Saved entries
══════════════════════════════

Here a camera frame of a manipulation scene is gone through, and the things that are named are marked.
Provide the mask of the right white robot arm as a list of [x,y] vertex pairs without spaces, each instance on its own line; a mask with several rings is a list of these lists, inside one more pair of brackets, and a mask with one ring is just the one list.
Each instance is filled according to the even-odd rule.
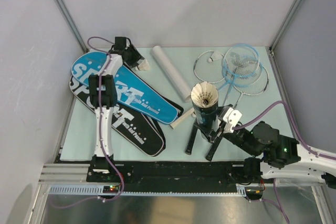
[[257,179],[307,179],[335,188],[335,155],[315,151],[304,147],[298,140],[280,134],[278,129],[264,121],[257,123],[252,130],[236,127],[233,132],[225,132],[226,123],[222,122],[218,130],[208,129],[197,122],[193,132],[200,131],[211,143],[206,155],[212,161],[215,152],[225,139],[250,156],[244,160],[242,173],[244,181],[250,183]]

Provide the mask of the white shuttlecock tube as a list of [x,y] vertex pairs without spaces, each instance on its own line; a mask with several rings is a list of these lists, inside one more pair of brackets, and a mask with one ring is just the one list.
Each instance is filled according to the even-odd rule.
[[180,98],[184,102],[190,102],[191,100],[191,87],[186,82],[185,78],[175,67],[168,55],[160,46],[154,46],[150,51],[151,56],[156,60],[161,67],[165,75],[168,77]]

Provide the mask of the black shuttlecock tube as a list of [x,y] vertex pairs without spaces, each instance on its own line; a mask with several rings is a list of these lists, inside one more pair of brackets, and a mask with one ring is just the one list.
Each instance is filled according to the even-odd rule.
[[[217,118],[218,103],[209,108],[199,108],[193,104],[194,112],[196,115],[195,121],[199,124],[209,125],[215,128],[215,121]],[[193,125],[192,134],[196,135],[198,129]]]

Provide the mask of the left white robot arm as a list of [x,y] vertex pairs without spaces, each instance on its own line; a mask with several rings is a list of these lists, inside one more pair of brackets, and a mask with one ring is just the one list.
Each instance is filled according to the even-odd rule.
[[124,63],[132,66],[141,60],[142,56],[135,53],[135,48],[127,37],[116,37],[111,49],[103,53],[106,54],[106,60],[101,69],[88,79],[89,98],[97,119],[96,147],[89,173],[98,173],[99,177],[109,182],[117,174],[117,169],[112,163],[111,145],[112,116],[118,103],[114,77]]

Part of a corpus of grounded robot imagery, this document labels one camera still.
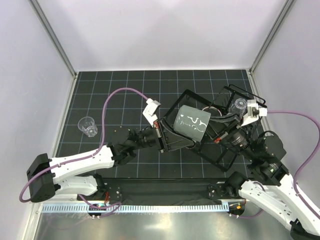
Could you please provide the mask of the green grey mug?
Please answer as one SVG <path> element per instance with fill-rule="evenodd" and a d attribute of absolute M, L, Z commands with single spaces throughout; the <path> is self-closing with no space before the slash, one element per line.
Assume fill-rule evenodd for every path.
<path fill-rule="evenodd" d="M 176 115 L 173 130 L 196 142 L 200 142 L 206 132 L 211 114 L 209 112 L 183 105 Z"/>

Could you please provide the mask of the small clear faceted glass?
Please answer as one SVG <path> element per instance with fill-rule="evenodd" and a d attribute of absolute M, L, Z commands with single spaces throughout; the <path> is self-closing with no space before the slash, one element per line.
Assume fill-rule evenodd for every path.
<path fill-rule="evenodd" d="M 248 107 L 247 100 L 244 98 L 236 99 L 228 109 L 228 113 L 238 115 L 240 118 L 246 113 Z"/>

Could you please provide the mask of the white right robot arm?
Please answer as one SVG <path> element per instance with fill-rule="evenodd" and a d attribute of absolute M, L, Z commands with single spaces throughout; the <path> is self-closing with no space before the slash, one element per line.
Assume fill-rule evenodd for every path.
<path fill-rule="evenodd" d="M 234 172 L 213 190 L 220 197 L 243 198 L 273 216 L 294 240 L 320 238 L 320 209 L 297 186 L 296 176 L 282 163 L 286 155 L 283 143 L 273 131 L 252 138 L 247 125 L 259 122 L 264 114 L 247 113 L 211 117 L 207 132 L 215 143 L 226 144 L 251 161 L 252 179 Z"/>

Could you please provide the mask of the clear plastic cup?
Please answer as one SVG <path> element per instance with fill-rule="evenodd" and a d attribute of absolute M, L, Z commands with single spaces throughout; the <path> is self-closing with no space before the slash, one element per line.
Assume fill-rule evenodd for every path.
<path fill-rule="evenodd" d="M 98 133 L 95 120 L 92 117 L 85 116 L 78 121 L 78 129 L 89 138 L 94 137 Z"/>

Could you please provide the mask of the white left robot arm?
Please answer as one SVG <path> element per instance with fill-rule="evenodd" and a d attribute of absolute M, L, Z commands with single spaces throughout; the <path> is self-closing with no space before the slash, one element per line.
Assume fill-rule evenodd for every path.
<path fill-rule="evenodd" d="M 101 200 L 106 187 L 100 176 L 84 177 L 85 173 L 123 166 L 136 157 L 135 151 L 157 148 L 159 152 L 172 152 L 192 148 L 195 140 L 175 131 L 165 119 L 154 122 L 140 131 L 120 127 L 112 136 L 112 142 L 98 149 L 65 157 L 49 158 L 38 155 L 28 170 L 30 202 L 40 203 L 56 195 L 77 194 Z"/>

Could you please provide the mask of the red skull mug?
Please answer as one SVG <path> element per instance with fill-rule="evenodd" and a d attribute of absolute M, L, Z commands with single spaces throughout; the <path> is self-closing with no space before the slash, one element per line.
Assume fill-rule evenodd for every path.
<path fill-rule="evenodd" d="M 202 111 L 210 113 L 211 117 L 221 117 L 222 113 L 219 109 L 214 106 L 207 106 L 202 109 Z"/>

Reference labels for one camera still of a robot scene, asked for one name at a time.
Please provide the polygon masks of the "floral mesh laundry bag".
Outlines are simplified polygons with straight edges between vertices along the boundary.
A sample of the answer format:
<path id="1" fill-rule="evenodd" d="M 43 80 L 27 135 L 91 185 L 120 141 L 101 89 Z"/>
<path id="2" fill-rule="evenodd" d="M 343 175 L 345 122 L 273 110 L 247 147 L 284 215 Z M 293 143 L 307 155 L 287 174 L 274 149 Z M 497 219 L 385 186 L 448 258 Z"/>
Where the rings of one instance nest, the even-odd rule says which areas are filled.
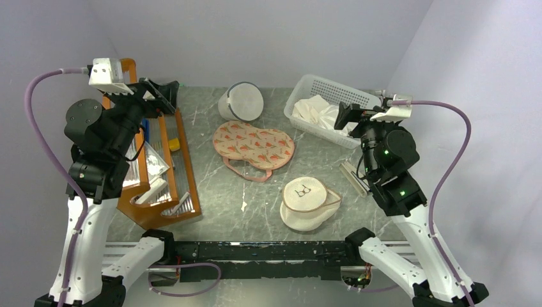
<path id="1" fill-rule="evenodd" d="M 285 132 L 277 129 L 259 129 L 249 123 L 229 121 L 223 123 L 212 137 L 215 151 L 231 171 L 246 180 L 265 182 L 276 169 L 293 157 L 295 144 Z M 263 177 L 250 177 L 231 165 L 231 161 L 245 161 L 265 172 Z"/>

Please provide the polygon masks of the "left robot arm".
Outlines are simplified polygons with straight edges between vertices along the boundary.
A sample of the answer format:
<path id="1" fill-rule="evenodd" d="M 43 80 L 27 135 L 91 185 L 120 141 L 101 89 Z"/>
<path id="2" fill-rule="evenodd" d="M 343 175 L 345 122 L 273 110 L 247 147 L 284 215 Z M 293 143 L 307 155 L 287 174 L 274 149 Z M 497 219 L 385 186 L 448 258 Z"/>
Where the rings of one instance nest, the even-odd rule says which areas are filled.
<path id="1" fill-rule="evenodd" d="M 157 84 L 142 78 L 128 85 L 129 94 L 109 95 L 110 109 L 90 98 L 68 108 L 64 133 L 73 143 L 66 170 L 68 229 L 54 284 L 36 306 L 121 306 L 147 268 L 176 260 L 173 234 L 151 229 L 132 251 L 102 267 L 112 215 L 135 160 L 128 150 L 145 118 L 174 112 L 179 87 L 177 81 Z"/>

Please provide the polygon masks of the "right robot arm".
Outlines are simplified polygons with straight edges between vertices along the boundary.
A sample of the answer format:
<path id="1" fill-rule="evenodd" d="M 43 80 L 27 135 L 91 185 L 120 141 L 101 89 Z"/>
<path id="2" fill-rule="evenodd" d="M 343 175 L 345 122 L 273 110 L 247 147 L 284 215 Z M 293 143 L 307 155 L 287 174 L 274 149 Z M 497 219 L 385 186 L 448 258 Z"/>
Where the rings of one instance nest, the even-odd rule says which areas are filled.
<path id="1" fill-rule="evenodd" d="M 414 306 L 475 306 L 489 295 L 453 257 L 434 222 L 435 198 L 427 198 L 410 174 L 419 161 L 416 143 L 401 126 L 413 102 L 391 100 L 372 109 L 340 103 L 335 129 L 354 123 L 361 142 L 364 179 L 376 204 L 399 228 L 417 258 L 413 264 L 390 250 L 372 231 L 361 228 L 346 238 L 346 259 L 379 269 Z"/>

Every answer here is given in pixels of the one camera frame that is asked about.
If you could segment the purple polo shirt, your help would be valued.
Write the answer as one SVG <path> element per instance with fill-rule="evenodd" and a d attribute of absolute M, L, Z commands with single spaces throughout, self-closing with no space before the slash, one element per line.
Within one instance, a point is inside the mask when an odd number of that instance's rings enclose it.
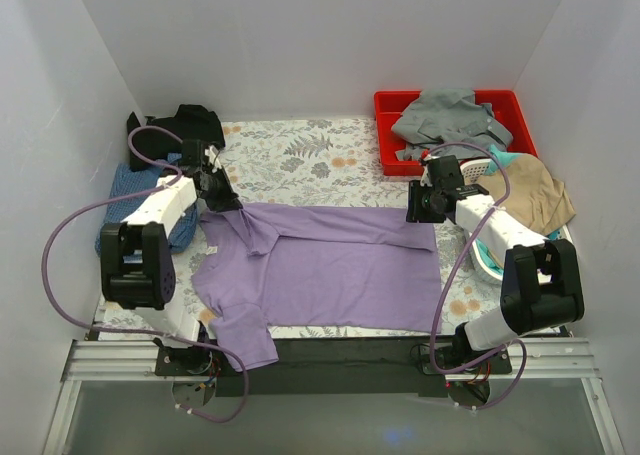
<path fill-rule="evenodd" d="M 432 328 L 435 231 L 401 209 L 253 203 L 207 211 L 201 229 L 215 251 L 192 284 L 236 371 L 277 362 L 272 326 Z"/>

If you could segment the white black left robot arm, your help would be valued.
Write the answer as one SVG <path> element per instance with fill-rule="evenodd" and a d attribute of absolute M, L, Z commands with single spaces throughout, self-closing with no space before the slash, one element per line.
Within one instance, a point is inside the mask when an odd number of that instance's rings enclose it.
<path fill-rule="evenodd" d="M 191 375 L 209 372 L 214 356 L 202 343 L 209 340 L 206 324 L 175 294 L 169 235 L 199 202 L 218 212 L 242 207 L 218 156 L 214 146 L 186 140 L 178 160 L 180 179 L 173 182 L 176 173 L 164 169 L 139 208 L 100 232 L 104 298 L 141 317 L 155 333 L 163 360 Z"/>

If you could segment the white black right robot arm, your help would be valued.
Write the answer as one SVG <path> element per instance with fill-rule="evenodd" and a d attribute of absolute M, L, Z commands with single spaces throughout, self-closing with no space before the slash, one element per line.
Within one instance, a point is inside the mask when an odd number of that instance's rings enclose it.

══════════════════════════════

TASK TO CARRY OUT
Using the records above, report the number of lines that include the string "tube", with nothing added.

PROBLEM SOLUTION
2